WORK REQUIRED: Each entry in the block below needs to be copied out exactly.

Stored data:
▬▬▬▬▬▬
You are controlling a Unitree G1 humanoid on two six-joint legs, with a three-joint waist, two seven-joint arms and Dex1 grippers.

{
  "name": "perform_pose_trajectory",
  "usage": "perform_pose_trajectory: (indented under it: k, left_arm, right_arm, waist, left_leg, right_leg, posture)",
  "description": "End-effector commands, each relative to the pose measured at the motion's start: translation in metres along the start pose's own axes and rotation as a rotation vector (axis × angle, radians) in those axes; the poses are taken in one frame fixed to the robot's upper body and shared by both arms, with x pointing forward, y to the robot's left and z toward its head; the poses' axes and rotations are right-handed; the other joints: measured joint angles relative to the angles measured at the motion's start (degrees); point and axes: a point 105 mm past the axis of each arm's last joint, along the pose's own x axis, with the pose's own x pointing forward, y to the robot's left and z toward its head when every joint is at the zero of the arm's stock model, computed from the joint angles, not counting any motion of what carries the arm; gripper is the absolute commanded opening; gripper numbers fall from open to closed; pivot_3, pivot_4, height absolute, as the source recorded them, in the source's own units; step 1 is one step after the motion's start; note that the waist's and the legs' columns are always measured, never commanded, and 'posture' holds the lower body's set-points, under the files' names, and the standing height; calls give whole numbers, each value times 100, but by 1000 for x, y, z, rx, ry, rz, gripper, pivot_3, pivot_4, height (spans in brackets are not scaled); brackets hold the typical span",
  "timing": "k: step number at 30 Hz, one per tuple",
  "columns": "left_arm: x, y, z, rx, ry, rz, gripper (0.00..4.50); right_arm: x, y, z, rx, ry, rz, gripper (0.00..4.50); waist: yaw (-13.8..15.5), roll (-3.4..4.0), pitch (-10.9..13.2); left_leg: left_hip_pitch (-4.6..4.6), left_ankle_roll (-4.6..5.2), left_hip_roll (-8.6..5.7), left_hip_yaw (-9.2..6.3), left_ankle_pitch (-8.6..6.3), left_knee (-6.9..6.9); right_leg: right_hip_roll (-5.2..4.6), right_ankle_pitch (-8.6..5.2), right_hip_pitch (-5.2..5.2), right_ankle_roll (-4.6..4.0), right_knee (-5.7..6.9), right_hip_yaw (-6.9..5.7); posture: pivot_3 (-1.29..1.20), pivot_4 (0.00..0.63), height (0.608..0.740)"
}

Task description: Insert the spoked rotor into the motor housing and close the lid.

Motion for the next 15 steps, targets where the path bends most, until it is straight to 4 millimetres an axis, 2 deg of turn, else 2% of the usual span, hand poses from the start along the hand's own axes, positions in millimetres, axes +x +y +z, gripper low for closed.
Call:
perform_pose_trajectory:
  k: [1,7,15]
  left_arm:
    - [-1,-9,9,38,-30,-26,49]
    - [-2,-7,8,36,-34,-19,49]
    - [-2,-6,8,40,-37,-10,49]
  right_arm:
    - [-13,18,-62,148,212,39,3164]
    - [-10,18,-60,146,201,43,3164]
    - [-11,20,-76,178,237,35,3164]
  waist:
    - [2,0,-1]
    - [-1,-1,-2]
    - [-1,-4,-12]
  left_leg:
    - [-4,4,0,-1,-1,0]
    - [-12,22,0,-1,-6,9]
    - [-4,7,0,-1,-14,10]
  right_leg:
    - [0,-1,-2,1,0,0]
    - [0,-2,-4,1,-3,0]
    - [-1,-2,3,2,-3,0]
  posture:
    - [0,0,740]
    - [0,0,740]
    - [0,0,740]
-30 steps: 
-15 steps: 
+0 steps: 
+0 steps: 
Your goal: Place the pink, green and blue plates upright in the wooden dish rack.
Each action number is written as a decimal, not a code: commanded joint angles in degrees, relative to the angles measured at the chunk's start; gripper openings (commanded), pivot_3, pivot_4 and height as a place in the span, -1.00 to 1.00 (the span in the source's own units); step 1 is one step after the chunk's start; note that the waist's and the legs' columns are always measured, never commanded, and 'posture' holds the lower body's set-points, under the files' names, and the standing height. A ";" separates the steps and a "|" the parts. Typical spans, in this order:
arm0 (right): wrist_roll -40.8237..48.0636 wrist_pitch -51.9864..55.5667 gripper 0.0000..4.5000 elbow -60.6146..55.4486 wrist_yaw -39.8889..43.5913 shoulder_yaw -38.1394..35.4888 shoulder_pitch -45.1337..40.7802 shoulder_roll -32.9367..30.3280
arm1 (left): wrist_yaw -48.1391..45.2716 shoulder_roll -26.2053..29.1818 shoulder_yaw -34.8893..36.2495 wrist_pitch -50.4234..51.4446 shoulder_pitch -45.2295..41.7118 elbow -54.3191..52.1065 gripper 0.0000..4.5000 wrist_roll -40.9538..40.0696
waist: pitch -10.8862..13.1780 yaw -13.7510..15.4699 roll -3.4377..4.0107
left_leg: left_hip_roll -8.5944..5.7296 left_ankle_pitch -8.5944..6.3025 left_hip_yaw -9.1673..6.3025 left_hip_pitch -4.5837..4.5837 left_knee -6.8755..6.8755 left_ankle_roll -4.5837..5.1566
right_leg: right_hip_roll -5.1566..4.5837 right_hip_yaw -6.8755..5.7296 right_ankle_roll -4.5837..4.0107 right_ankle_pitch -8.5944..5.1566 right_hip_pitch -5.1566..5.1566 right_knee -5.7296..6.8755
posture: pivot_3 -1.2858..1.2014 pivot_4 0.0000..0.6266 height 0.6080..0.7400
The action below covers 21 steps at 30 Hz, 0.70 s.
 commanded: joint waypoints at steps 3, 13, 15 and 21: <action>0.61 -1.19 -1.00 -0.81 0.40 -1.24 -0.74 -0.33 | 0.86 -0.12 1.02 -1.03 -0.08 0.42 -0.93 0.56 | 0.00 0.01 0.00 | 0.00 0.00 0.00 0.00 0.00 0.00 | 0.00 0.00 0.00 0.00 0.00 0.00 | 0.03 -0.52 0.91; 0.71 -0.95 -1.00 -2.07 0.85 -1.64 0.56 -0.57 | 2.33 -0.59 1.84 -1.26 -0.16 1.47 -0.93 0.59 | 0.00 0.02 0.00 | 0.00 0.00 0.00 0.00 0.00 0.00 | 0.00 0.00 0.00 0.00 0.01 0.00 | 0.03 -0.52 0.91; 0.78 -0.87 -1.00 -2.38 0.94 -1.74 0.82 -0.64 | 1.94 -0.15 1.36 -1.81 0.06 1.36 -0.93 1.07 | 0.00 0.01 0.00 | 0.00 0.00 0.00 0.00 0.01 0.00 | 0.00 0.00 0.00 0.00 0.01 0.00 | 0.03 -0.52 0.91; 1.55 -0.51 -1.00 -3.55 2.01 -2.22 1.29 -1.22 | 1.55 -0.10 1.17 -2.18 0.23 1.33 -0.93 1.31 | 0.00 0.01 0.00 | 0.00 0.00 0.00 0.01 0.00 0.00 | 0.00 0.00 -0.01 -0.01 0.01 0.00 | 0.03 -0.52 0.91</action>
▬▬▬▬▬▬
TASK ANSWER:
You are controlling a Unitree G1 humanoid on two six-joint legs, with a three-joint waist, two seven-joint arms and Dex1 grippers.

{
  "name": "perform_pose_trajectory",
  "usage": "perform_pose_trajectory: (indented under it: k, left_arm, right_arm, waist, left_leg, right_leg, posture)",
  "description": "End-effector commands, each relative to the pose measured at the motion's start: translation in metres along the start pose's own axes and rotation as a rotation vector (axis × angle, radians) in those axes; the poses are taken in one frame fixed to the robot's upper body and shared by both arms, with x pointing forward, y to the robot's left and z toward its head; the poses' axes and rotations are right-handed; the other joints: measured joint angles relative to the angles measured at the motion's start (degrees); point and axes: a point 105 mm past the axis of each arm's last joint, along the pose's own x axis, with the pose's own x pointing forward, y to the robot's left and z toward its head when every joint is at the zero of the arm's stock model, computed from the joint angles, not counting any motion of what carries the arm; gripper is the absolute commanded opening; gripper numbers fall from open to closed; pivot_3, pivot_4, height absolute, as the source recorded them, in the source's own units; step 1 is one step after the motion's start; note that the waist's and the legs' columns are always measured, never commanded, and 'posture' holds the lower body's set-points, under the files' names, and the standing height; calls give whole numbers, each value times 100, but by 1000 for x, y, z, rx, ry, rz, gripper, pivot_3, pivot_4, height (spans in brackets are not scaled); brackets hold the typical span",
  "timing": "k: step number at 30 Hz, one per tuple",
  "columns": "left_arm: x, y, z, rx, ry, rz, gripper (0.00..4.50); right_arm: x, y, z, rx, ry, rz, gripper (0.00..4.50); waist: yaw (-13.8..15.5), roll (-3.4..4.0), pitch (-10.9..13.2); left_leg: left_hip_pitch (-4.6..4.6), left_ankle_roll (-4.6..5.2), left_hip_roll (-8.6..5.7), left_hip_yaw (-9.2..6.3), left_ankle_pitch (-8.6..6.3), left_knee (-6.9..6.9); right_leg: right_hip_roll (-5.2..4.6), right_ankle_pitch (-8.6..5.2), right_hip_pitch (-5.2..5.2), right_ankle_roll (-4.6..4.0), right_knee (-5.7..6.9), right_hip_yaw (-6.9..5.7); posture: pivot_3 (-1.29..1.20), pivot_4 (0.00..0.63), height (0.608..0.740)"
}

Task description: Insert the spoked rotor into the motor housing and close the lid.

Motion for the next 15 steps, targets where the path bends most, until it is straight to 4 millimetres an axis, 2 deg of turn, else 2% of the usual span, hand poses from the start along the hand's own axes, positions in millimetres, axes +x +y +z, gripper low for closed.
Call:
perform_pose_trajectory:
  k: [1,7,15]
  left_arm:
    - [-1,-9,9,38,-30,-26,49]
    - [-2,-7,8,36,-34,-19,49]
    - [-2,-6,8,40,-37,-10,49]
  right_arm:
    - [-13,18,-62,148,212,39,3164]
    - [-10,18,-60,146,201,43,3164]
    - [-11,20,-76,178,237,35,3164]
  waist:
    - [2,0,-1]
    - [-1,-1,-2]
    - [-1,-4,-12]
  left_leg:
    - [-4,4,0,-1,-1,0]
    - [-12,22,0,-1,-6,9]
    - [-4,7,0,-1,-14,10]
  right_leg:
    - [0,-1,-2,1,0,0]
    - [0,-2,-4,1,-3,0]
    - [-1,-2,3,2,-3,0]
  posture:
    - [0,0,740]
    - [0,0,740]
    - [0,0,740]
-30 steps: 
-15 steps: 
+0 steps: 
+0 steps: 
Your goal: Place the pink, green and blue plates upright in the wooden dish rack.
Each action number is written as a decimal, not a code: commanded joint angles in degrees, relative to the angles measured at the chunk's start; gripper openings (commanded), pivot_3, pivot_4 and height as a place in the span, -1.00 to 1.00 (the span in the source's own units); step 1 is one step after the chunk's start; note that the waist's and the legs' columns are always measured, never commanded, and 'posture' holds the lower body's set-points, under the files' names, and the standing height. A ";" separates the steps and a "|" the parts. Typical spans, in this order:
arm0 (right): wrist_roll -40.8237..48.0636 wrist_pitch -51.9864..55.5667 gripper 0.0000..4.5000 elbow -60.6146..55.4486 wrist_yaw -39.8889..43.5913 shoulder_yaw -38.1394..35.4888 shoulder_pitch -45.1337..40.7802 shoulder_roll -32.9367..30.3280
arm1 (left): wrist_yaw -48.1391..45.2716 shoulder_roll -26.2053..29.1818 shoulder_yaw -34.8893..36.2495 wrist_pitch -50.4234..51.4446 shoulder_pitch -45.2295..41.7118 elbow -54.3191..52.1065 gripper 0.0000..4.5000 wrist_roll -40.9538..40.0696
waist: pitch -10.8862..13.1780 yaw -13.7510..15.4699 roll -3.4377..4.0107
left_leg: left_hip_roll -8.5944..5.7296 left_ankle_pitch -8.5944..6.3025 left_hip_yaw -9.1673..6.3025 left_hip_pitch -4.5837..4.5837 left_knee -6.8755..6.8755 left_ankle_roll -4.5837..5.1566
right_leg: right_hip_roll -5.1566..4.5837 right_hip_yaw -6.8755..5.7296 right_ankle_roll -4.5837..4.0107 right_ankle_pitch -8.5944..5.1566 right_hip_pitch -5.1566..5.1566 right_knee -5.7296..6.8755
posture: pivot_3 -1.2858..1.2014 pivot_4 0.0000..0.6266 height 0.6080..0.7400
The action below covers 21 steps at 30 Hz, 0.70 s.
 commanded: joint waypoints at steps 3, 13, 15 and 21: <action>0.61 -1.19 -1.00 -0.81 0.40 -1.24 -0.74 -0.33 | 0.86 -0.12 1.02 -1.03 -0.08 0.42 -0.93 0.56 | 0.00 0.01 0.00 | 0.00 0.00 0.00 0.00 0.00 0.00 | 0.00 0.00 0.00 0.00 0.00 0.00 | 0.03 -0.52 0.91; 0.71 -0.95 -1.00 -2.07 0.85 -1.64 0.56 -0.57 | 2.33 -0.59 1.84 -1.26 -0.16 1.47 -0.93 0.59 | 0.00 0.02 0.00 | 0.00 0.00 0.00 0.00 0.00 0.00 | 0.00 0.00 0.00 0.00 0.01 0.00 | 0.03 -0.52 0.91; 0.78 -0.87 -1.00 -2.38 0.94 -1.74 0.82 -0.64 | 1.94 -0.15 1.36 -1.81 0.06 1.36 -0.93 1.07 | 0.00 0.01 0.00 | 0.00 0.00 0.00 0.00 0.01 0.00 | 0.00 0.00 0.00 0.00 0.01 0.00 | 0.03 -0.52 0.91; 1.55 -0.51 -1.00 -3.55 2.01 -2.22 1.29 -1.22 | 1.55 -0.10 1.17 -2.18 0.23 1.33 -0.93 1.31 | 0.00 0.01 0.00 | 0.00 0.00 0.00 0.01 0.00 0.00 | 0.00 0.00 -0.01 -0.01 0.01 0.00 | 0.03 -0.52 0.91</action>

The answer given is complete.